(Extracted data entries)
[Start of Attachment]

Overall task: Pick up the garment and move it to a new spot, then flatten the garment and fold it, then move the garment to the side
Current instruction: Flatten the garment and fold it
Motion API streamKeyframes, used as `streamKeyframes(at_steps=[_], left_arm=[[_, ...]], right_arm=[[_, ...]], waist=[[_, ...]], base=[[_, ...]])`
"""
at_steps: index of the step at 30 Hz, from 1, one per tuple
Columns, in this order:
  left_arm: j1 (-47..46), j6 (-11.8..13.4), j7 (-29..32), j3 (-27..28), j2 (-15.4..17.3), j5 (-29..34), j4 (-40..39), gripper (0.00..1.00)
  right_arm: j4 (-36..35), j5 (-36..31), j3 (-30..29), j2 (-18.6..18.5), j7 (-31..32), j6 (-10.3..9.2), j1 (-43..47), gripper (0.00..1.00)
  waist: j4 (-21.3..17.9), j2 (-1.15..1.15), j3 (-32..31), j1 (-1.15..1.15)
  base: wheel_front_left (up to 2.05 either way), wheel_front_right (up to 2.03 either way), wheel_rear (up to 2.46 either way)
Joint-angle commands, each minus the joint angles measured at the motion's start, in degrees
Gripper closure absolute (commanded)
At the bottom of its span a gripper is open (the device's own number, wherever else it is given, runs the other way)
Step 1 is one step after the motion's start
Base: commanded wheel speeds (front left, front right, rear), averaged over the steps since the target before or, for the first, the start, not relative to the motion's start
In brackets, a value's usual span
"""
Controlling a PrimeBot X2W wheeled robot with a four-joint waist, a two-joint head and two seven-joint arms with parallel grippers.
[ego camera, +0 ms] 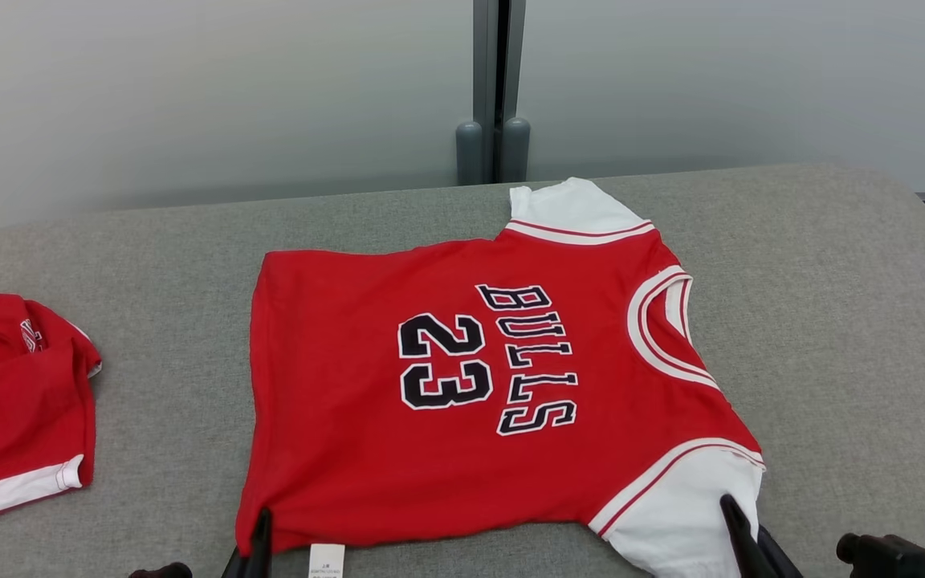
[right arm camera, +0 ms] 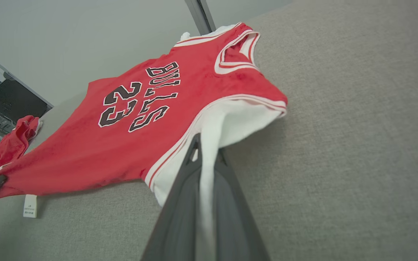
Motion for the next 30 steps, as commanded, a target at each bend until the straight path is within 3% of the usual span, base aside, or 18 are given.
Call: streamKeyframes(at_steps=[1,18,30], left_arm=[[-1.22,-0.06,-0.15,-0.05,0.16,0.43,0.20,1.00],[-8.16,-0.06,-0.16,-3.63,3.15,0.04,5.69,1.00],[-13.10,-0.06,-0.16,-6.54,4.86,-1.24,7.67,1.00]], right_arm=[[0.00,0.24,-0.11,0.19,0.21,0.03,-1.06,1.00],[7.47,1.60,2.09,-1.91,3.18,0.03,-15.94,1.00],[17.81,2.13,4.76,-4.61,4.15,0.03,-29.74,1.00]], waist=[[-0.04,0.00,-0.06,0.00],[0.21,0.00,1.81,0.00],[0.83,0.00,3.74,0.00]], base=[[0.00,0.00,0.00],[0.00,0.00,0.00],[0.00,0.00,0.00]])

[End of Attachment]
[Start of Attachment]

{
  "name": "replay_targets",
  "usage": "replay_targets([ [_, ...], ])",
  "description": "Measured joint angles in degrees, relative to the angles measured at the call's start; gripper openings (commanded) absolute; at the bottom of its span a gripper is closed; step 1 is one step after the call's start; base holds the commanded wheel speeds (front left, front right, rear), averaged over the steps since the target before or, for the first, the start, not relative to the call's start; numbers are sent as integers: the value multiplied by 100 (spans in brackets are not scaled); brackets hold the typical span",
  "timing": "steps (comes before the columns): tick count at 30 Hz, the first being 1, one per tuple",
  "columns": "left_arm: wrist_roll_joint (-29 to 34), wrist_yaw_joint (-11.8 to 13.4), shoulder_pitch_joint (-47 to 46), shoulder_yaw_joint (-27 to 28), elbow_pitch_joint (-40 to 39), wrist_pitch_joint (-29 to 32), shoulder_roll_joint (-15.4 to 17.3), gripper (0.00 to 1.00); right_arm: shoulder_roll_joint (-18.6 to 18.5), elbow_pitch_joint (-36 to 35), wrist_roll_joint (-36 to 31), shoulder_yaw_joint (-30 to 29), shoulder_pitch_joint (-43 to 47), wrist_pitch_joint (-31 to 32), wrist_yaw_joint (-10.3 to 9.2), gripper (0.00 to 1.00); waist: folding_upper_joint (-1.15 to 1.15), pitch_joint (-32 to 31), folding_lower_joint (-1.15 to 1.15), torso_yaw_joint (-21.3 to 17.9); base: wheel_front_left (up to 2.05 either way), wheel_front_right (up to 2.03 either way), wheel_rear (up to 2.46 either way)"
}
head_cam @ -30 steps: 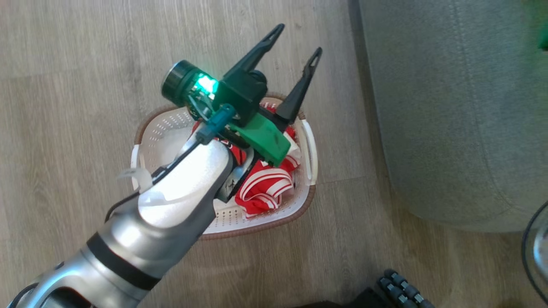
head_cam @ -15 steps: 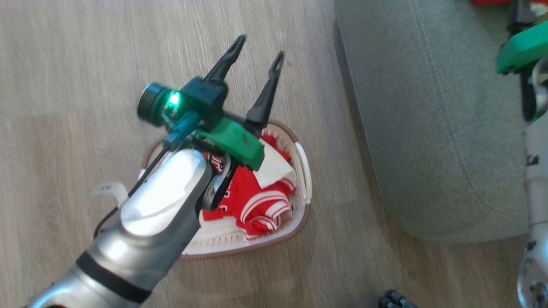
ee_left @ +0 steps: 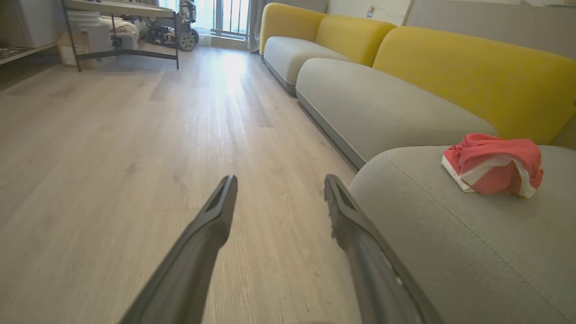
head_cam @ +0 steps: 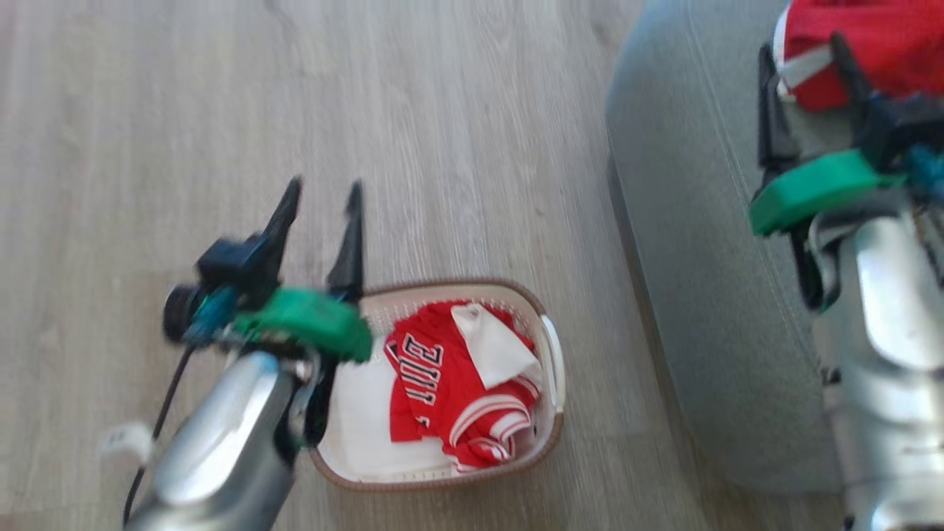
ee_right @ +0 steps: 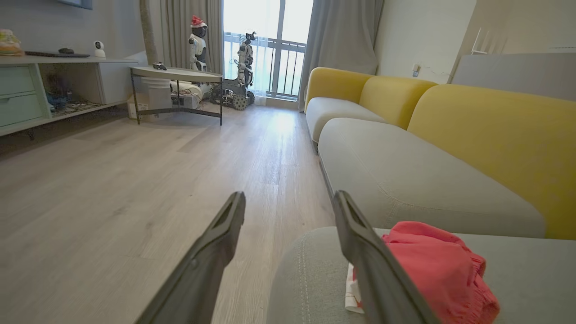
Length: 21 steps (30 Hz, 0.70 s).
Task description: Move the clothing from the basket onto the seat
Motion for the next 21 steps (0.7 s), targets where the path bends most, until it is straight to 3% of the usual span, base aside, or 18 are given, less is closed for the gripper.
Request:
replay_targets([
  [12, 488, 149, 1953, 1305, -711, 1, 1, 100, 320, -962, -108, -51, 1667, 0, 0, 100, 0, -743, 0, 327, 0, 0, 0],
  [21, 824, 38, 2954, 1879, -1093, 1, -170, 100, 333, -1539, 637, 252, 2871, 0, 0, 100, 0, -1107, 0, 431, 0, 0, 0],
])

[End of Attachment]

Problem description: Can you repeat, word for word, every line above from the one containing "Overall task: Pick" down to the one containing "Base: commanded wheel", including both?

Answer section:
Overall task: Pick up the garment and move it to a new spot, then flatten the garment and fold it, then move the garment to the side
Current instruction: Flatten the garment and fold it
Motion API streamKeyframes, used as `streamKeyframes(at_steps=[_], left_arm=[[_, ...]], right_arm=[[_, ...]], waist=[[_, ...]], base=[[_, ...]])`
"""
at_steps: index of the step at 30 Hz, from 1, one per tuple
Columns, in this order:
  left_arm: j1 (-47..46), j6 (-11.8..13.4), j7 (-29..32), j3 (-27..28), j2 (-15.4..17.3), j5 (-29..34), j4 (-40..39), gripper (0.00..1.00)
  right_arm: j4 (-36..35), j5 (-36..31), j3 (-30..29), j2 (-18.6..18.5), j7 (-31..32), j6 (-10.3..9.2), j1 (-43..47), gripper (0.00..1.00)
  waist: j4 (-21.3..17.9), j2 (-1.15..1.15), j3 (-32..31), j1 (-1.15..1.15)
  base: wheel_front_left (up to 2.05 either way), wheel_front_right (up to 2.03 either way), wheel_rear (up to 2.46 either way)
Joint-angle commands, each minus the joint angles measured at the motion's start, in degrees
Gripper closure absolute (commanded)
At the bottom of its span a gripper is open (the device's own number, wherever else it is given, runs the other way)
Step 1 is one step after the motion's start
Base: commanded wheel speeds (front left, front right, rear), averaged over the steps since the target before or, for the first, the start, not relative to the motion's start

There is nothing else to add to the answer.